A chat with Scotland-born, Australia-based chef Jock Zonfrillo: he’s working with the Orana Foundation to rediscover some of Australia’s native ingredients.
“It’s that golden question everyone asks me, what is Australian food, Jock?”. It’s midnight in Adelaide, and chef Jock Zonfrillo is speaking over a crackly line from his car outside his restaurant, Orana. “That’s like pointing at a baby and saying it’s a mechanic. We don’t know what it’s going to be yet.”
But the maverick Scotsman might be moving a step closer to defining Australian cuisine once and for all. He’s celebrating a $1.25million State Government grant awarded to his Orana Foundation. And now the not-for-profit organisation can continue its work with indigenous communities to rediscover some of Australia’s native ingredients.
“It’s an early Christmas present. Having this money means we can set up a food lab in its own right, and start creating a database that’s open sourced, internationally accredited and an innovation hub,” says Zonfrillo. “There will be people there working on it full time. Everything will be on a slightly bigger scale, we’ll be able to help more communities and have more ingredients.”
Zonfrillo set up the Orana Foundation after a chance meeting with an Aboriginal busker near Sydney Harbour some 15 years ago. It inspired him to go in search of the lost food culture of his adopted homeland. He visited hundreds of communities and saw that the land was rich with native foods known only to the local people.
Three years ago, he opened Orana (which means ‘welcome’ in several Aboriginal languages) as a showcase for native ingredients, and as a way of exploring and defining a food culture that’s far older and more diverse than most Australians realise.
At its heart, the Orana Foundation’s philosophy recognises the connection indigenous Australian people have with the land, and the subsequent richness of their food culture. “The relationship with the land is super-sophisticated and it’s something that was misunderstood and overlooked,” says Zonfrillo. “When you scratch the surface of that it’s really fascinating. A lot more chefs are using native ingredients now than when I first started this, and that’s fantastic.”
Of the many native foodstuffs on Orana’s menu, Zonfrillo waxes lyrical about Moreton Bay fig shoots. He tried one once and was unimpressed. “It was vile. It was astringent, bitter and f****** horrible.” But after some “blood-hounded” research, he discovered an Aboriginal community in Queensland that placed their Moreton Bay fig shoots at the edge of the fire, and cooked them with seawater and ash. “It had this coconutty aftertaste,” says Zonfrillo. “It was delicious.”
He took the fig shoots back to Orana and decided to cook them in the same way, but with a twist. “We dip it in a pandanus puree – pandanus is a fruit only indigenous people use. We ferment it and make a puree out of it. What comes out is so strong it’s unbelievable – it has all the acidity and punch of a passion fruit. Then we dip it in a crumb of the outside of the fig shoot. People eat it and they’re just blown away.”
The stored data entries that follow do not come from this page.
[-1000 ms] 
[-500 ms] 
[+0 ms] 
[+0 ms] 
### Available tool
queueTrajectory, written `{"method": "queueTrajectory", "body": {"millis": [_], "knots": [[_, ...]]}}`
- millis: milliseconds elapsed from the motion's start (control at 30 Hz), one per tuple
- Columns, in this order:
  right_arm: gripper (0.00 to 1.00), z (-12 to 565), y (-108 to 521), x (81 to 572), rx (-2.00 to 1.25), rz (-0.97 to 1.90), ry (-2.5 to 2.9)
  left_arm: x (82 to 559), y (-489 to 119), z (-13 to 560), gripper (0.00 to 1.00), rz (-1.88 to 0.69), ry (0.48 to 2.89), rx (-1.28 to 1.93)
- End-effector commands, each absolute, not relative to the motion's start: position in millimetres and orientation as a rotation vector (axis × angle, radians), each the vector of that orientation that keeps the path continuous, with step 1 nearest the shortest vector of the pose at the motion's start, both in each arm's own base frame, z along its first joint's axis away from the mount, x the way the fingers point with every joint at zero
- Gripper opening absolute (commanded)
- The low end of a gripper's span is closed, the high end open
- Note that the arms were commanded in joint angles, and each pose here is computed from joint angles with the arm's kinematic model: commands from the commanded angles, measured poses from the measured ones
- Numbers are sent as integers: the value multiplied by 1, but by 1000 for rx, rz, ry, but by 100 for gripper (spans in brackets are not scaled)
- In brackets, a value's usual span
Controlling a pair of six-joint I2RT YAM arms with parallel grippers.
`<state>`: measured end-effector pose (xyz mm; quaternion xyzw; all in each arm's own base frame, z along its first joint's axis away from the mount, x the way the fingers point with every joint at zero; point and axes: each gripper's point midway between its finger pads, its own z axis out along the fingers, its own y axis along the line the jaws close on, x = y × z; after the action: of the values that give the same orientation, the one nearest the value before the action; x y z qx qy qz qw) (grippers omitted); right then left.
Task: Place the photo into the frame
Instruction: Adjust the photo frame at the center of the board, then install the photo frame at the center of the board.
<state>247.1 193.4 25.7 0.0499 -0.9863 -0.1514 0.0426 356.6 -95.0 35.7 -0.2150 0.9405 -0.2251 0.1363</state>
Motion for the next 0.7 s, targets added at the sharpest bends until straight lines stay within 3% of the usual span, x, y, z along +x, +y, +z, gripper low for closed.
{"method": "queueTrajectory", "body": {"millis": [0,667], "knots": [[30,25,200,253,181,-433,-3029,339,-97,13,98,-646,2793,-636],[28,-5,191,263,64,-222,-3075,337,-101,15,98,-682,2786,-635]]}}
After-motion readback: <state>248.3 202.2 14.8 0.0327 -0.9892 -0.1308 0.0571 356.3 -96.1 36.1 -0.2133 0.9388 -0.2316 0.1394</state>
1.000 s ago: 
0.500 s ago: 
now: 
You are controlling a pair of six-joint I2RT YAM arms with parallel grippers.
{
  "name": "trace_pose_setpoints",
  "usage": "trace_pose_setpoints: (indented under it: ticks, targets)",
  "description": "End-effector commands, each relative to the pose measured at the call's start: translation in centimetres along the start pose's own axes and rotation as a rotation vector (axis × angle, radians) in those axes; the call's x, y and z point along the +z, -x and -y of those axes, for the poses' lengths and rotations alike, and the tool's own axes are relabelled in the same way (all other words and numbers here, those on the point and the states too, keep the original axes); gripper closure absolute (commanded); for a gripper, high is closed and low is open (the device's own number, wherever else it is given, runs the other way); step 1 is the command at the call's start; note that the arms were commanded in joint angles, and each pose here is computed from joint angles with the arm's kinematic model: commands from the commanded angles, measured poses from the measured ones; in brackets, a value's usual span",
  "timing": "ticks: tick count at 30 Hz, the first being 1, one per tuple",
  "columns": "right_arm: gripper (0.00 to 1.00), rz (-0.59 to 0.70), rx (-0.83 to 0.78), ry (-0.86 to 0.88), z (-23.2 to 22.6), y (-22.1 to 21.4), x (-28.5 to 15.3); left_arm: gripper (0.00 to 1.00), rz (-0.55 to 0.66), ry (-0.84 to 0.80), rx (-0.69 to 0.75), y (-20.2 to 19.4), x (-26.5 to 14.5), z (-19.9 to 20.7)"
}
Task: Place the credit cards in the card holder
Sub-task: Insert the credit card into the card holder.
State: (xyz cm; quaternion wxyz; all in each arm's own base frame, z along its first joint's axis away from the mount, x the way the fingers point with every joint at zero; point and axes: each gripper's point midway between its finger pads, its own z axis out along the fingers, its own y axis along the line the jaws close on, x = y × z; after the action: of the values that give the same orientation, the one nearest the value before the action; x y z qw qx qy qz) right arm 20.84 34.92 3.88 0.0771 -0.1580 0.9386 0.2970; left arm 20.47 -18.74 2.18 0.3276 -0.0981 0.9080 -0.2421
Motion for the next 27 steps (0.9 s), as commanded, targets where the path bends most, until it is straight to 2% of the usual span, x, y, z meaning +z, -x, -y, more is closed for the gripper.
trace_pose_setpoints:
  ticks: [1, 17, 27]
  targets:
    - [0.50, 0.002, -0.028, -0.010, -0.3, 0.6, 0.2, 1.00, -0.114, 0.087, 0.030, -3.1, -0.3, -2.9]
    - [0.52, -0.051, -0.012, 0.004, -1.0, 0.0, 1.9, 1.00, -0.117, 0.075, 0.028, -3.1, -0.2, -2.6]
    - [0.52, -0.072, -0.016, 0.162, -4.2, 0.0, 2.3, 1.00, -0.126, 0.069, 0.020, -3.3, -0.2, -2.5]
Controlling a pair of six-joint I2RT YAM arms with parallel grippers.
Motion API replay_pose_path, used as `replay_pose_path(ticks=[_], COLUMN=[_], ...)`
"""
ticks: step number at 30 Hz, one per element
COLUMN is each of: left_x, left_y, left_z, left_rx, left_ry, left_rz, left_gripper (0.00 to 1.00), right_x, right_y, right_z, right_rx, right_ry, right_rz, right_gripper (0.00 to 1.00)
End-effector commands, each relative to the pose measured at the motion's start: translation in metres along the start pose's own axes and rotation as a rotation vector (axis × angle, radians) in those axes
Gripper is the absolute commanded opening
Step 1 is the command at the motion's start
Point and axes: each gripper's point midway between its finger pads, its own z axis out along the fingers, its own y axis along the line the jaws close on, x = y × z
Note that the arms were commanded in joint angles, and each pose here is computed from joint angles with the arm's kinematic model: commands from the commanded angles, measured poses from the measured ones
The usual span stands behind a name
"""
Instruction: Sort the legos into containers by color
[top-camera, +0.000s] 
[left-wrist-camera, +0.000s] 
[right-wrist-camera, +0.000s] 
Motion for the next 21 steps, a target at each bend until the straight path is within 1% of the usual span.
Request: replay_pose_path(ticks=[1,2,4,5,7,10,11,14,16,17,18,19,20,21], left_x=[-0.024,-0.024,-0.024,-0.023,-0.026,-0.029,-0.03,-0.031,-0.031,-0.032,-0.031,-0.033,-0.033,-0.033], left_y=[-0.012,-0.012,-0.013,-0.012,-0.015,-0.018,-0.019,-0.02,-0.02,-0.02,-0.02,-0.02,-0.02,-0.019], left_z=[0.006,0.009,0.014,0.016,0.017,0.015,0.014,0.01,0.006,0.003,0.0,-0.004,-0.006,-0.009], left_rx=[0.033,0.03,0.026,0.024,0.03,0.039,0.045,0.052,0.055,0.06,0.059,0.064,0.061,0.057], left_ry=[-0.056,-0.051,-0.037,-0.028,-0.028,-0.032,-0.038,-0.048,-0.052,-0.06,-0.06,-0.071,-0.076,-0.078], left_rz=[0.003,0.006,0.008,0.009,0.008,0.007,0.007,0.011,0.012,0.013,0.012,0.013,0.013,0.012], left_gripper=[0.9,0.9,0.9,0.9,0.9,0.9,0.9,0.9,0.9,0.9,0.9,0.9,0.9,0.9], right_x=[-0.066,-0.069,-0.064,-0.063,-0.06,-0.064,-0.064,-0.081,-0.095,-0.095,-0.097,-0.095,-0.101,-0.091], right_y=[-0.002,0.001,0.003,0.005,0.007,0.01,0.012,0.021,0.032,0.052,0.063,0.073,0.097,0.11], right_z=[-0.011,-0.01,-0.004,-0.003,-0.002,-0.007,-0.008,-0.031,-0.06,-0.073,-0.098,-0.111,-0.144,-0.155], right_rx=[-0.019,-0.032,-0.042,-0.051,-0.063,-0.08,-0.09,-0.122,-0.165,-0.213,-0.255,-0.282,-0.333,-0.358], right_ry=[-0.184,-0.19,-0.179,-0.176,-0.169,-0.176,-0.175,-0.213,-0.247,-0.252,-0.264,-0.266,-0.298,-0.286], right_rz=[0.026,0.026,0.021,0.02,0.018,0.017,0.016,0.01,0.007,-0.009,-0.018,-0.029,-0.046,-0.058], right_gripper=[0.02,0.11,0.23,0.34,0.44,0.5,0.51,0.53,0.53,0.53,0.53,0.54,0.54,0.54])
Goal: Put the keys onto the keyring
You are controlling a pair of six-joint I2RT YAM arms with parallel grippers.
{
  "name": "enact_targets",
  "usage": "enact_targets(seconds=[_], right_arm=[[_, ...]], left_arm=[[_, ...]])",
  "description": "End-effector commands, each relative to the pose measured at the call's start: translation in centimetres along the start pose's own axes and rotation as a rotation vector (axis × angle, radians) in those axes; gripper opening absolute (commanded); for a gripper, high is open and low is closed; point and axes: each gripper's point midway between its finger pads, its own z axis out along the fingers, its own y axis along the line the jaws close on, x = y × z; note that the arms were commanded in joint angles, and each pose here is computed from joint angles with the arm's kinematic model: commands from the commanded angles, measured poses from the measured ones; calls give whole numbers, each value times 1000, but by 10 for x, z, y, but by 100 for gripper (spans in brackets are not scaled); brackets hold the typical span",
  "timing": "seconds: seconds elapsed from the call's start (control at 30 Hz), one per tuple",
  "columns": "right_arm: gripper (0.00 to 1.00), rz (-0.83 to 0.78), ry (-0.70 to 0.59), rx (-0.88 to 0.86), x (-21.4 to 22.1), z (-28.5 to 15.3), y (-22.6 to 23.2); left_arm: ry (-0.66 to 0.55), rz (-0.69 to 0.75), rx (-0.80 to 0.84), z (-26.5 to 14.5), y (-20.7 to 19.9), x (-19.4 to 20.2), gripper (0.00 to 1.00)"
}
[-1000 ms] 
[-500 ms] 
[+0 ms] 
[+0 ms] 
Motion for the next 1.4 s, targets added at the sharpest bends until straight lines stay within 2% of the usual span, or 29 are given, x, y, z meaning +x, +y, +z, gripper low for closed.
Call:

It’s just one of many success stories of the Orana Foundation’s work with indigenous communities. But it hasn’t all been plain sailing. “I was out there in Palm Island, and I was talking to an elder who was the second oldest guy on the island. He said: ‘Oh, my father was a great cook, an amazing hunter-gatherer, he cooked the old way – when he did fish he wrapped in it tin foil and put it on the fire.’ And my heart sank. This guy was 60-something and that’s what he remembers. We’ve lost so much already that will never be recovered. It’s just gone.”
Zonfrillo knows it’s a race against time to preserve as much of an ancient and disappearing food culture as possible. But at the core of the Orana Foundation is a dedication to help Aboriginal communities gain from their unique cultures.
“The whole purpose of it was to give back more than we take,” Zonfrillo says. “Long term there are social business enterprises to be had in all communities across the country. There is a sense of pride that can be brought back for the younger generations. A togetherness and a sense of morale. Young Aboriginal men and women would love to come back to their own land and reconnect with it.”
“We are not dictating to them what they should be doing. We’re reconnecting them with what was there originally and what their forefathers did, and offering them some ideas around what they could possibly do to reconnect them with that land.”
Zonfrillo is mindful of the challenges ahead, but he knows the extra funding could be a game changer: “On the Foundation level it’s going to be much bigger, deeper and with a lot more gusto now we have more finance behind us. It’s going to multiply out at such a rate, and I think it’s super exciting.”